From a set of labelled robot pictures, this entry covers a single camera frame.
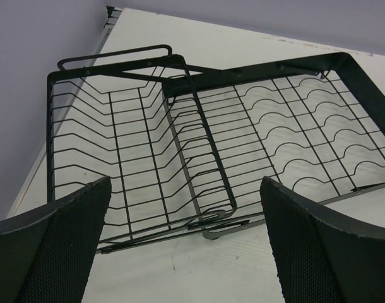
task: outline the metal rack
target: metal rack
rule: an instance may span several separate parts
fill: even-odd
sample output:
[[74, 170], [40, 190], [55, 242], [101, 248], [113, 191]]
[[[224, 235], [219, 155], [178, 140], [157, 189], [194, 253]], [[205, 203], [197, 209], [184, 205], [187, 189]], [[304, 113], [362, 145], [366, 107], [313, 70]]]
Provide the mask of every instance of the metal rack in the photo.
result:
[[[166, 45], [92, 57], [115, 63], [49, 76], [47, 181], [52, 201], [111, 177], [98, 253], [262, 224], [265, 175], [321, 203], [385, 186], [385, 97], [348, 54], [225, 71]], [[62, 105], [52, 88], [79, 78]]]

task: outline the rack handle
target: rack handle
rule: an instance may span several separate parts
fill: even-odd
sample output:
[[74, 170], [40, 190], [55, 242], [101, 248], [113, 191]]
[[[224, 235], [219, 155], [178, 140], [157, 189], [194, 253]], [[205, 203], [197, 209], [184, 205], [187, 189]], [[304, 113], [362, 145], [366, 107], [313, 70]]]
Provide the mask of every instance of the rack handle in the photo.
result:
[[69, 62], [84, 61], [84, 60], [98, 59], [98, 58], [104, 58], [104, 57], [110, 57], [110, 56], [131, 54], [133, 52], [152, 51], [153, 49], [167, 49], [167, 55], [168, 56], [172, 55], [172, 53], [173, 53], [171, 46], [166, 45], [166, 44], [159, 44], [159, 45], [153, 45], [153, 46], [139, 47], [137, 49], [126, 49], [126, 50], [119, 50], [117, 52], [106, 52], [103, 54], [95, 54], [95, 55], [90, 55], [90, 56], [67, 58], [67, 59], [60, 60], [57, 65], [61, 71], [65, 71], [66, 68], [64, 67], [64, 64], [69, 63]]

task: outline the white table
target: white table
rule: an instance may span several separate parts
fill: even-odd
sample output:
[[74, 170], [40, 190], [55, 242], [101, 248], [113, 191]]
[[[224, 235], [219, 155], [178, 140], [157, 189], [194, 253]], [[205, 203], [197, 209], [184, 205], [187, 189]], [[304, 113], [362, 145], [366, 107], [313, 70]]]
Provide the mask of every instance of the white table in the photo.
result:
[[[385, 57], [125, 9], [102, 52], [169, 44], [189, 64], [231, 68], [347, 51], [385, 94]], [[17, 213], [46, 201], [43, 161]], [[385, 189], [330, 205], [385, 227]], [[266, 226], [97, 255], [85, 302], [283, 302]]]

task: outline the gray wall
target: gray wall
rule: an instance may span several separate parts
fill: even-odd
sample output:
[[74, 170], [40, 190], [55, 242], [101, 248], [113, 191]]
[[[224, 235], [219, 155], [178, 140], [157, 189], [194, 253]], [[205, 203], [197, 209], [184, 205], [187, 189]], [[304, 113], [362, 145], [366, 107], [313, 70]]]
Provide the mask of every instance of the gray wall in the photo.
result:
[[48, 73], [89, 54], [105, 16], [105, 0], [0, 0], [0, 220], [45, 141]]
[[385, 0], [109, 0], [109, 3], [385, 55]]

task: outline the black metal frame
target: black metal frame
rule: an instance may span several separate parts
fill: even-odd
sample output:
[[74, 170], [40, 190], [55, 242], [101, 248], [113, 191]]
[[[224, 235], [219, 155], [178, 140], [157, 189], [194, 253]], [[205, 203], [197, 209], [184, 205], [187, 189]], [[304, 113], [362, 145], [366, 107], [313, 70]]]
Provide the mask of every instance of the black metal frame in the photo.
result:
....
*TO DO*
Pictures are to be omitted; set down the rest of the entries exactly as given.

*TASK ANSWER*
From a set of labelled robot pictures, this entry covers a single camera frame.
task: outline the metal rack
target: metal rack
rule: an instance may span several separate parts
fill: even-odd
sample output:
[[74, 170], [40, 190], [55, 242], [101, 248], [113, 191]]
[[[224, 235], [219, 155], [178, 140], [157, 189], [194, 253]], [[205, 203], [197, 209], [184, 205], [187, 189]], [[304, 113], [362, 145], [366, 107], [313, 70]]]
Provide the mask of every instance of the metal rack in the photo.
result:
[[[166, 45], [92, 57], [115, 63], [49, 76], [47, 181], [52, 201], [111, 177], [98, 253], [262, 224], [265, 175], [321, 203], [385, 186], [385, 97], [348, 54], [225, 71]], [[62, 105], [52, 88], [79, 78]]]

task: outline the rack handle
target: rack handle
rule: an instance may span several separate parts
fill: even-odd
sample output:
[[74, 170], [40, 190], [55, 242], [101, 248], [113, 191]]
[[[224, 235], [219, 155], [178, 140], [157, 189], [194, 253]], [[205, 203], [197, 209], [184, 205], [187, 189]], [[304, 113], [362, 145], [366, 107], [313, 70]]]
Provide the mask of every instance of the rack handle in the photo.
result:
[[69, 62], [84, 61], [84, 60], [98, 59], [98, 58], [104, 58], [104, 57], [110, 57], [110, 56], [131, 54], [133, 52], [152, 51], [153, 49], [167, 49], [167, 55], [168, 56], [172, 55], [172, 53], [173, 53], [171, 46], [166, 45], [166, 44], [159, 44], [159, 45], [153, 45], [153, 46], [139, 47], [137, 49], [126, 49], [126, 50], [119, 50], [117, 52], [106, 52], [103, 54], [95, 54], [95, 55], [90, 55], [90, 56], [67, 58], [67, 59], [60, 60], [57, 65], [61, 71], [65, 71], [66, 68], [64, 67], [64, 64], [69, 63]]

task: outline the white table
target: white table
rule: an instance may span several separate parts
fill: even-odd
sample output:
[[74, 170], [40, 190], [55, 242], [101, 248], [113, 191]]
[[[224, 235], [219, 155], [178, 140], [157, 189], [194, 253]], [[205, 203], [197, 209], [184, 205], [187, 189]], [[304, 113], [362, 145], [366, 107], [313, 70]]]
Provide the mask of every instance of the white table in the photo.
result:
[[[385, 57], [125, 9], [102, 52], [169, 44], [189, 64], [231, 68], [347, 51], [385, 94]], [[17, 213], [46, 201], [43, 161]], [[385, 189], [330, 205], [385, 227]], [[266, 226], [97, 255], [85, 302], [283, 302]]]

task: outline the gray wall
target: gray wall
rule: an instance may span several separate parts
fill: even-odd
sample output:
[[74, 170], [40, 190], [55, 242], [101, 248], [113, 191]]
[[[224, 235], [219, 155], [178, 140], [157, 189], [194, 253]], [[205, 203], [197, 209], [184, 205], [187, 189]], [[304, 113], [362, 145], [366, 107], [313, 70]]]
Provide the mask of every instance of the gray wall in the photo.
result:
[[48, 73], [89, 54], [105, 16], [105, 0], [0, 0], [0, 220], [45, 141]]
[[385, 0], [109, 0], [109, 3], [385, 55]]

task: outline the black metal frame
target: black metal frame
rule: an instance may span several separate parts
fill: even-odd
sample output:
[[74, 170], [40, 190], [55, 242], [101, 248], [113, 191]]
[[[224, 235], [219, 155], [178, 140], [157, 189], [194, 253]], [[205, 203], [197, 209], [184, 205], [187, 189]], [[304, 113], [362, 145], [366, 107], [313, 70]]]
Provide the mask of every instance of the black metal frame in the photo.
result:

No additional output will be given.